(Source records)
=======

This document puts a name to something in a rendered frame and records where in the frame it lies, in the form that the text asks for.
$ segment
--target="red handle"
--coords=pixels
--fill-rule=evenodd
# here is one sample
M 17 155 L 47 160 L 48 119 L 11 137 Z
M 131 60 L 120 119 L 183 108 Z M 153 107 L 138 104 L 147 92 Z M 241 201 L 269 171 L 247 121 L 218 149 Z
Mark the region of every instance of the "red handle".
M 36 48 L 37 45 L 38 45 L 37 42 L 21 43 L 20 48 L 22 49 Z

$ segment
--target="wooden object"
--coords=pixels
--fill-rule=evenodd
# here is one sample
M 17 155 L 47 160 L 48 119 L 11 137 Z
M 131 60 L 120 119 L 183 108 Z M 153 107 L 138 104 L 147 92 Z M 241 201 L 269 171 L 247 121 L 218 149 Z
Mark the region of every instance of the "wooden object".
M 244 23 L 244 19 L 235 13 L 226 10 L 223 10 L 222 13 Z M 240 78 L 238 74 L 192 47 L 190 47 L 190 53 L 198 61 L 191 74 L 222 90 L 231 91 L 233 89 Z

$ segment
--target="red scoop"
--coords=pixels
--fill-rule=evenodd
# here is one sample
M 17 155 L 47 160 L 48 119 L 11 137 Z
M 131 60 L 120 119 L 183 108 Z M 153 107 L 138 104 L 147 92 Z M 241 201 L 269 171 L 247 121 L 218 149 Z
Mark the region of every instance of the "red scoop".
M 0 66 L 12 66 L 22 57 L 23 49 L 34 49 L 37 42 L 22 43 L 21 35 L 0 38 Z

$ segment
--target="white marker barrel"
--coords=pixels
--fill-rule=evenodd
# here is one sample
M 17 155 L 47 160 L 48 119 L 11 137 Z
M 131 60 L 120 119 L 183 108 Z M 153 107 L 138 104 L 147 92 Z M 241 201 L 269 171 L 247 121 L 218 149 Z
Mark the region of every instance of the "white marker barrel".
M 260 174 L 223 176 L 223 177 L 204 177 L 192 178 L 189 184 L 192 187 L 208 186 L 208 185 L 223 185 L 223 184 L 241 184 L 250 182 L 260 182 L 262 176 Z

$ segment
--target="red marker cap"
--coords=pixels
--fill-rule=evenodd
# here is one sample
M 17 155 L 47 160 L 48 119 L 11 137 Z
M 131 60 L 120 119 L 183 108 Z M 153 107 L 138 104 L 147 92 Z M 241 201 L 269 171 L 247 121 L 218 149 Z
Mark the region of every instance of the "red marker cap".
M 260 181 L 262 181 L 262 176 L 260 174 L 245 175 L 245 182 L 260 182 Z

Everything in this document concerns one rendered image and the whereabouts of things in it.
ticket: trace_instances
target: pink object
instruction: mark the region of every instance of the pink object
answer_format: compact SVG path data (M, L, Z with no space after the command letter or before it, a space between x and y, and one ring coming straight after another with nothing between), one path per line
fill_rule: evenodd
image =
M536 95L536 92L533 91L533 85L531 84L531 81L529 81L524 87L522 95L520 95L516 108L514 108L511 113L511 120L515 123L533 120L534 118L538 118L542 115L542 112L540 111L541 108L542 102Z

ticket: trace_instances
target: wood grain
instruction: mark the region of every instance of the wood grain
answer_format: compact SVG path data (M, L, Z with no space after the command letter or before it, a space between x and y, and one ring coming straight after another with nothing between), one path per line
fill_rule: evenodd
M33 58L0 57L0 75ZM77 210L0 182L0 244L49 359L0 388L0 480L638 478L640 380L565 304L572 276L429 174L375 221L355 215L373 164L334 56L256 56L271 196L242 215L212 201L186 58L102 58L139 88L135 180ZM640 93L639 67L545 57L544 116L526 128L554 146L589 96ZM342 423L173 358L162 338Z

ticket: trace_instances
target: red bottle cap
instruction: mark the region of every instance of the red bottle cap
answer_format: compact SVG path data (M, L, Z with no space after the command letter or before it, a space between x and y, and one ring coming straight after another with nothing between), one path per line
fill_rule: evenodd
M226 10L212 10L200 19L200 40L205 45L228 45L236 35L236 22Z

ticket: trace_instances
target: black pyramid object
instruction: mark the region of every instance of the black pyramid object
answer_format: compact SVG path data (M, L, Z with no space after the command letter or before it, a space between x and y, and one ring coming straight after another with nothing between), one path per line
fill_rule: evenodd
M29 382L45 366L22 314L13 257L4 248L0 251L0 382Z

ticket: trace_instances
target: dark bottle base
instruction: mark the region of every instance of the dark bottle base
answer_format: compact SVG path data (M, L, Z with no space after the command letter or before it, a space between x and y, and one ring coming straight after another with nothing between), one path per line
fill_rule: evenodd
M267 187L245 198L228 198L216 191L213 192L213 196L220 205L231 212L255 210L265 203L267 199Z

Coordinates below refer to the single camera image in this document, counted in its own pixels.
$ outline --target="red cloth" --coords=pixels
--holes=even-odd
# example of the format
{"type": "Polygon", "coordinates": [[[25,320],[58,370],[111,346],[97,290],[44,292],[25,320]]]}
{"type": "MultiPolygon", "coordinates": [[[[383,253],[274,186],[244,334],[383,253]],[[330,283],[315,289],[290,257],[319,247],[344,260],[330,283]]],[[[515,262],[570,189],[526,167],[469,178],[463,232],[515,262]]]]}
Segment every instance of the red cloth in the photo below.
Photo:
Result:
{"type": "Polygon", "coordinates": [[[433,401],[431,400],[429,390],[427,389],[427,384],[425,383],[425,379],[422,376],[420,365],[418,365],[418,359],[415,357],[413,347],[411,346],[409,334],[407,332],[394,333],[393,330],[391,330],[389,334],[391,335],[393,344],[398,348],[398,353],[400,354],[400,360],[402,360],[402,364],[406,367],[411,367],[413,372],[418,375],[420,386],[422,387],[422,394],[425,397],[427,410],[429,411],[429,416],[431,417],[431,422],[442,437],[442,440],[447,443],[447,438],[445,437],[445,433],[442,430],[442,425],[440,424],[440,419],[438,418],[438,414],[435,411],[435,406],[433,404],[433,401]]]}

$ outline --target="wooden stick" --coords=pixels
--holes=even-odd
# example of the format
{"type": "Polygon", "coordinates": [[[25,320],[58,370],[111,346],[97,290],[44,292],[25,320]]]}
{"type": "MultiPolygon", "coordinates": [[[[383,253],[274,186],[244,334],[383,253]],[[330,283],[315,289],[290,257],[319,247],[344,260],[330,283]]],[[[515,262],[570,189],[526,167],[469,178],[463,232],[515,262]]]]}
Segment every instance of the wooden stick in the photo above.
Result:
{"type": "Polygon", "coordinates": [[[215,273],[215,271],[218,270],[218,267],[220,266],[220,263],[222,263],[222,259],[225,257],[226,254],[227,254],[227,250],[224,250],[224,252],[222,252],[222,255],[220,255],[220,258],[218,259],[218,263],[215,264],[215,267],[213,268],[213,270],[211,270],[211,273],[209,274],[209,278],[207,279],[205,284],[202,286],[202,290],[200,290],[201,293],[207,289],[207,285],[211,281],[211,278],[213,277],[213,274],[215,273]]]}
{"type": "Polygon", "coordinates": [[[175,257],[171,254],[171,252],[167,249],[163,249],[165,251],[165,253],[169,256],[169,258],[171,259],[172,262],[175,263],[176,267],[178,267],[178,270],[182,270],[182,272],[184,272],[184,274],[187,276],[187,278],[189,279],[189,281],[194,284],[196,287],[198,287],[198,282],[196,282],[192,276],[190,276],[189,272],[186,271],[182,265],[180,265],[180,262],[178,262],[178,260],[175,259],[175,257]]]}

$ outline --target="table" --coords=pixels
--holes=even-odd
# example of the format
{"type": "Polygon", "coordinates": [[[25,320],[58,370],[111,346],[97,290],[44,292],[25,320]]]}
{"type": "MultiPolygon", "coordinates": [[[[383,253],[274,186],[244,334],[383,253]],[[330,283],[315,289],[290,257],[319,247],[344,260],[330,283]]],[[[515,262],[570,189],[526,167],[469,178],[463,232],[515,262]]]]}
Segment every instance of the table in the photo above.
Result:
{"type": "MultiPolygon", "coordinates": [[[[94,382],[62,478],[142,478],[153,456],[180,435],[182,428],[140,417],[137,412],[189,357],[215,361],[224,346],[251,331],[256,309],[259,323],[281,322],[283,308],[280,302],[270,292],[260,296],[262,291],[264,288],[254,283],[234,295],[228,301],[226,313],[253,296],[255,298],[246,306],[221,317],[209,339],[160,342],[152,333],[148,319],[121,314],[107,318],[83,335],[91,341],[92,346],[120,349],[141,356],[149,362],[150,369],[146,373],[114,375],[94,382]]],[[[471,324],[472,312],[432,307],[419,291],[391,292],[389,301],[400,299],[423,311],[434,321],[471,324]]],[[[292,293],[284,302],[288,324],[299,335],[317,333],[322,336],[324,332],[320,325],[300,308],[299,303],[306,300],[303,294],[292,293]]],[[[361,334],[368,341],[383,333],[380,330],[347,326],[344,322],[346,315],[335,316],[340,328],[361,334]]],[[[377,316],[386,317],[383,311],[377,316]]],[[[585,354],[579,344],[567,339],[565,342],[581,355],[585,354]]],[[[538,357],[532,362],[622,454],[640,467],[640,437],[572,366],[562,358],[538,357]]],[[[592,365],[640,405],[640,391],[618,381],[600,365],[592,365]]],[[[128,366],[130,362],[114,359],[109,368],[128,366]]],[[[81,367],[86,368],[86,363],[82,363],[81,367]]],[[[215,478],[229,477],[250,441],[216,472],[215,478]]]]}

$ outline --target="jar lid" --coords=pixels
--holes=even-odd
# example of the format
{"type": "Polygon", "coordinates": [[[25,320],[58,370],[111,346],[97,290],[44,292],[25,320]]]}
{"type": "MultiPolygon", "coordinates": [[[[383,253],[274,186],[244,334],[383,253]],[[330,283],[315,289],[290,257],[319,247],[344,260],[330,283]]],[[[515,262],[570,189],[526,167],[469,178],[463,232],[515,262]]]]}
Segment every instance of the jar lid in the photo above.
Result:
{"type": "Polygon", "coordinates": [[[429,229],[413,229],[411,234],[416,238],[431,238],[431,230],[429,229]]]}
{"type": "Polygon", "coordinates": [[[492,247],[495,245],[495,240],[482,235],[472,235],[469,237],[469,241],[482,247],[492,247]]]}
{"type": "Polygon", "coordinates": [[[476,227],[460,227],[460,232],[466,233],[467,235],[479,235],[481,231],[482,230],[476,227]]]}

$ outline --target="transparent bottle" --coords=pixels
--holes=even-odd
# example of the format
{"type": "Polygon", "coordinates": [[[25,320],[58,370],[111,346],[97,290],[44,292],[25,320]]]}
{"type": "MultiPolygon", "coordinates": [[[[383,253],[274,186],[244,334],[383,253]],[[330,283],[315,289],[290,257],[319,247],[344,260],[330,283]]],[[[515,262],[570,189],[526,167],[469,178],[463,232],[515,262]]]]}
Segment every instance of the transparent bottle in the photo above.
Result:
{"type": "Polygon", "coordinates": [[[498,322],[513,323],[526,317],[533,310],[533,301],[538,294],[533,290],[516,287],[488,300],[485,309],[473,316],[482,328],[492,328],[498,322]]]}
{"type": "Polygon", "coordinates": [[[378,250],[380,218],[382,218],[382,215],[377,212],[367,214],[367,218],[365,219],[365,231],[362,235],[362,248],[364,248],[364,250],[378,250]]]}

=======

■ **Your instructions**: In the data above, copy every line where the string "cloth" appears.

■ **Output of the task**:
$ outline --target="red cloth" --coords=pixels
Segment every instance of the red cloth in the photo below.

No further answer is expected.